Merge lp:~jml/launchpad/test-timeout-505913 into lp:launchpad

Proposed by Jonathan Lange
Status: Merged
Approved by: Aaron Bentley
Approved revision: no longer in the source branch.
Merged at revision: 12660
Proposed branch: lp:~jml/launchpad/test-timeout-505913
Merge into: lp:launchpad
Diff against target: 373 lines (+143/-62)
4 files modified
lib/lp/services/job/runner.py (+45/-11)
lib/lp/services/job/tests/test_job.py (+4/-9)
lib/lp/services/job/tests/test_runner.py (+93/-40)
lib/lp/testing/__init__.py (+1/-2)
To merge this branch: bzr merge lp:~jml/launchpad/test-timeout-505913
Reviewer Review Type Date Requested Status
Aaron Bentley (community) Approve
j.c.sackett (community) Approve
Review via email: mp+54598@code.launchpad.net

Commit message

[r=abentley,jcsackett][bug=505913] Fix the intermittent test failure in TestTwistedJobRunner.test_timeout by handling the case where the timeout occurs during framework code.

Description of the change

This branch, I believe, fixes one of the intermittently failing tests. The linked bug has most of the relevant details. Essentially, the timeout was happening at random times. When it happened while we were actually running the job, everything was good. When it happened during some of the surrounding code (e.g. while the child process was unmarshalling input to turn it into a potential request to do a job), then it was ignored.
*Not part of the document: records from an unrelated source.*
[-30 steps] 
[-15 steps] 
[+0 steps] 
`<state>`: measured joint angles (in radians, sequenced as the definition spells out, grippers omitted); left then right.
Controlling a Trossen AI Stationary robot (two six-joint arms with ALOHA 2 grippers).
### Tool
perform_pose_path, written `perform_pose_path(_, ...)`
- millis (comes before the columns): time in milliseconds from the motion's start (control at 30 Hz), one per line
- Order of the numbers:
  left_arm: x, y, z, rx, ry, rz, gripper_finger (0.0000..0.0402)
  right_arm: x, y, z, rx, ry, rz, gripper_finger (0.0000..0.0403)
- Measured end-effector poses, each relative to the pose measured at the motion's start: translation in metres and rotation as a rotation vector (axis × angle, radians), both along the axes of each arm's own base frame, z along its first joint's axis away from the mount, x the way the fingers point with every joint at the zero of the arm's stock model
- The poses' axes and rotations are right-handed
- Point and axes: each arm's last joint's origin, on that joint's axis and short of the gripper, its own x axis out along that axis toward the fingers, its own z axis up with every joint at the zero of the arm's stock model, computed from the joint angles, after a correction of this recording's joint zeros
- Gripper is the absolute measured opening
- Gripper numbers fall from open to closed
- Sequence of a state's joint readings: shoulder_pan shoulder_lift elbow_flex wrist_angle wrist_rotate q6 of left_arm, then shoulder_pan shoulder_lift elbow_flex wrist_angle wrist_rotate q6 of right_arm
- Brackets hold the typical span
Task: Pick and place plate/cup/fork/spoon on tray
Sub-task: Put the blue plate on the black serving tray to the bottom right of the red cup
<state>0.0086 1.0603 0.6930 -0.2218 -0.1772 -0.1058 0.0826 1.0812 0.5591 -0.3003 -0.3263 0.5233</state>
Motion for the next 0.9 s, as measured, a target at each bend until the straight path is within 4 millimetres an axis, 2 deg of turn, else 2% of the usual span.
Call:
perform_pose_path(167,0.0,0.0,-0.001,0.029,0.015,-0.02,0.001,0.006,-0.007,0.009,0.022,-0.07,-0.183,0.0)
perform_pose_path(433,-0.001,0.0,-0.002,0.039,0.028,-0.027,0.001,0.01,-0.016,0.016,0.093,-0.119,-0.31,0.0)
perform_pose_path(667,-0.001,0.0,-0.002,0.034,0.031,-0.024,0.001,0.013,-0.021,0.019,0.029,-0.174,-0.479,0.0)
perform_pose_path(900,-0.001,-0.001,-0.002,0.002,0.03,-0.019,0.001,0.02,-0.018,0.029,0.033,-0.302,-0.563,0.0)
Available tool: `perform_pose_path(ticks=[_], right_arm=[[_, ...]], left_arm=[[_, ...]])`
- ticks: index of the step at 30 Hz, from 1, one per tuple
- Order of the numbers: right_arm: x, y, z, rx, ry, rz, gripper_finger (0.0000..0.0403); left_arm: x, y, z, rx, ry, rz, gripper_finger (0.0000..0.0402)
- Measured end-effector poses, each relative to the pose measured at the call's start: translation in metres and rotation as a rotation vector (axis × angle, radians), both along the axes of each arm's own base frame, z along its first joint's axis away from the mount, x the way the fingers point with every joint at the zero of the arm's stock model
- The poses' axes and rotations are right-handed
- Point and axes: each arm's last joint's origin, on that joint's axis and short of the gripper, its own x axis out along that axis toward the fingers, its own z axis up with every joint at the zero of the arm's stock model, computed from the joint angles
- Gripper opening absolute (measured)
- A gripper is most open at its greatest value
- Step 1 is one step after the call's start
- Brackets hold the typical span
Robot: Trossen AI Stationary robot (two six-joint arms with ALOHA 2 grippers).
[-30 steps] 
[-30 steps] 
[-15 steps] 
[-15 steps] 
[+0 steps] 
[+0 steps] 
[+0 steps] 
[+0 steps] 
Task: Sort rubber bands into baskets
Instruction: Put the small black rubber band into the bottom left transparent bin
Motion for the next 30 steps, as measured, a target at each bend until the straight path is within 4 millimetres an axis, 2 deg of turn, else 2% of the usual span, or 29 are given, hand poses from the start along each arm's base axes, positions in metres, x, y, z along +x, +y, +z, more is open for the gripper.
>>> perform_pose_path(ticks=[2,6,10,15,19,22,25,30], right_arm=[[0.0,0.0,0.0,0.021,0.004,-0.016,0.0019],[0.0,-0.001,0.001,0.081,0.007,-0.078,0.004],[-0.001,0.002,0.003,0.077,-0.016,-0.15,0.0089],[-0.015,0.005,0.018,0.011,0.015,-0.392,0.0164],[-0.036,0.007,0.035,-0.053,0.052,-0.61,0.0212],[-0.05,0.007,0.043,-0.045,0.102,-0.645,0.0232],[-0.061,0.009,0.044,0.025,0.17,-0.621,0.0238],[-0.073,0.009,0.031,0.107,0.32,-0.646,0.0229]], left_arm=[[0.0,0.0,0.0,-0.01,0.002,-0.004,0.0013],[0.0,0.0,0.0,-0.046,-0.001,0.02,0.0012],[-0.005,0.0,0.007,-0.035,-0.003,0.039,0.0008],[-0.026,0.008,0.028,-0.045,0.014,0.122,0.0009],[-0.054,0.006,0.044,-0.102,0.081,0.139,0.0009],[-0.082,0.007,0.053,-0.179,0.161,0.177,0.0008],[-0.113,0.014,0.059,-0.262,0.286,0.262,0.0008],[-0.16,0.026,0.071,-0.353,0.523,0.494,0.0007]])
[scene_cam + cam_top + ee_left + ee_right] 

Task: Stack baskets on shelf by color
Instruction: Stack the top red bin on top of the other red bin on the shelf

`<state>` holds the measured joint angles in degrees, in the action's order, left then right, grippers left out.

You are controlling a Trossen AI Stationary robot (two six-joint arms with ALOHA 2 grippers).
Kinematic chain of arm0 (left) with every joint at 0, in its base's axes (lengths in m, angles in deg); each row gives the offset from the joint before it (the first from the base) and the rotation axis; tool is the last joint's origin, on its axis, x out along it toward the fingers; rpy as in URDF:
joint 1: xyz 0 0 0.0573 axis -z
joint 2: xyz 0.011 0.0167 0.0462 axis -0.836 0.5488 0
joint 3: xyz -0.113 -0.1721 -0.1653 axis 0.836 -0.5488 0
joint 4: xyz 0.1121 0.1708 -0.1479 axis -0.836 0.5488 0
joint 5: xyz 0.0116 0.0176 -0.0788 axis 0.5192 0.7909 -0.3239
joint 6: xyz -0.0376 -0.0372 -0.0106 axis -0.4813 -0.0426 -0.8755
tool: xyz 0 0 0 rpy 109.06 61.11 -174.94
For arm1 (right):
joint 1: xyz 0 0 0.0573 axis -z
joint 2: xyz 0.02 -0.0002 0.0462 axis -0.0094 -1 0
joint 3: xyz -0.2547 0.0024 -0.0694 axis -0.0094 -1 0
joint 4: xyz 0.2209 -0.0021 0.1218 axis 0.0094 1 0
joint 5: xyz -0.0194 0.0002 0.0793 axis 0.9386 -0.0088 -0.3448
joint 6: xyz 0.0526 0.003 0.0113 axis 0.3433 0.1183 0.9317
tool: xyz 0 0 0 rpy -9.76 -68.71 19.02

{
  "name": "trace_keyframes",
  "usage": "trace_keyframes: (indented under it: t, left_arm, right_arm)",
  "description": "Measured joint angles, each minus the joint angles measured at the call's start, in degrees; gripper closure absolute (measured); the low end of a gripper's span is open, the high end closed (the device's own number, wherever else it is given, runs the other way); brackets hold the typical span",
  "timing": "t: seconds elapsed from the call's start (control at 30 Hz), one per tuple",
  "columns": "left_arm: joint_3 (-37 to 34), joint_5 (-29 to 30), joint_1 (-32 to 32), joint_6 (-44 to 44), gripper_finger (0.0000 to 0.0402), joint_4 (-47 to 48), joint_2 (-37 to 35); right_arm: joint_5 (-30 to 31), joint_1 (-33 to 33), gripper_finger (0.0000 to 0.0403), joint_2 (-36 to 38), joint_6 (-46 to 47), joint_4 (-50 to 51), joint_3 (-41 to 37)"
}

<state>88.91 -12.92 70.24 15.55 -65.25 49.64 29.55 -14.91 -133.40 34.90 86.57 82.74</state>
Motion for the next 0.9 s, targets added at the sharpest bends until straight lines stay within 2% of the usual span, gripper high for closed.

This is because the timeout mechanism was to raise an exception. In Twisted, when a SIGHUP signal handler raises an exception, it just raises in the code that's currently running. If we're in the reactor loop at the time, then it is logged as an unhandled error.

Instead of raising an exception, this branch just exits the worker process with a particular exit code (TwistedJobRunner.TIMEOUT_CODE). When the runner sees a process exit with that code, we ignore the ProcessDone "failure" and log a timeout OOPS instead.

The testing strategy for this was to duplicate the test_timeout test that was failing intermittently. One of them would have the timeout bumped up a little (from 1 to 5) to make it more likely to exercise the case where the timeout happens during an actual job and not in surrounding machinery. The other has a much, much shorter timeout (0.05), which is guaranteed to hit the machinery.

In the branch, you'll see lots of other comments and cleanups. It's been a meandering experience, and I've tried to leave what I've learned marked on the walls of the labyrinth.

To post a comment you must log in.
Revision history for this message
j.c.sackett (jcsackett) wrote :

This looks good. I'm curious about one piece of code though:

+ def _logTimeout(self, job):
+ try:
+ raise TimeoutError
+ except TimeoutError:
+ oops = self._doOops(job, sys.exc_info())
+ self._logOopsId(oops.id)

Given all that's happening is an exception being raised in the try block, which immediately goes to the exception, couldn't this all be replaced with the following?

+ def _logTimeout(self, job):
+ oops = self._doOops(job, sys.exc_info())
+ self._logOopsId(oops.id)

Or is there some sort of async thing here I'm missing?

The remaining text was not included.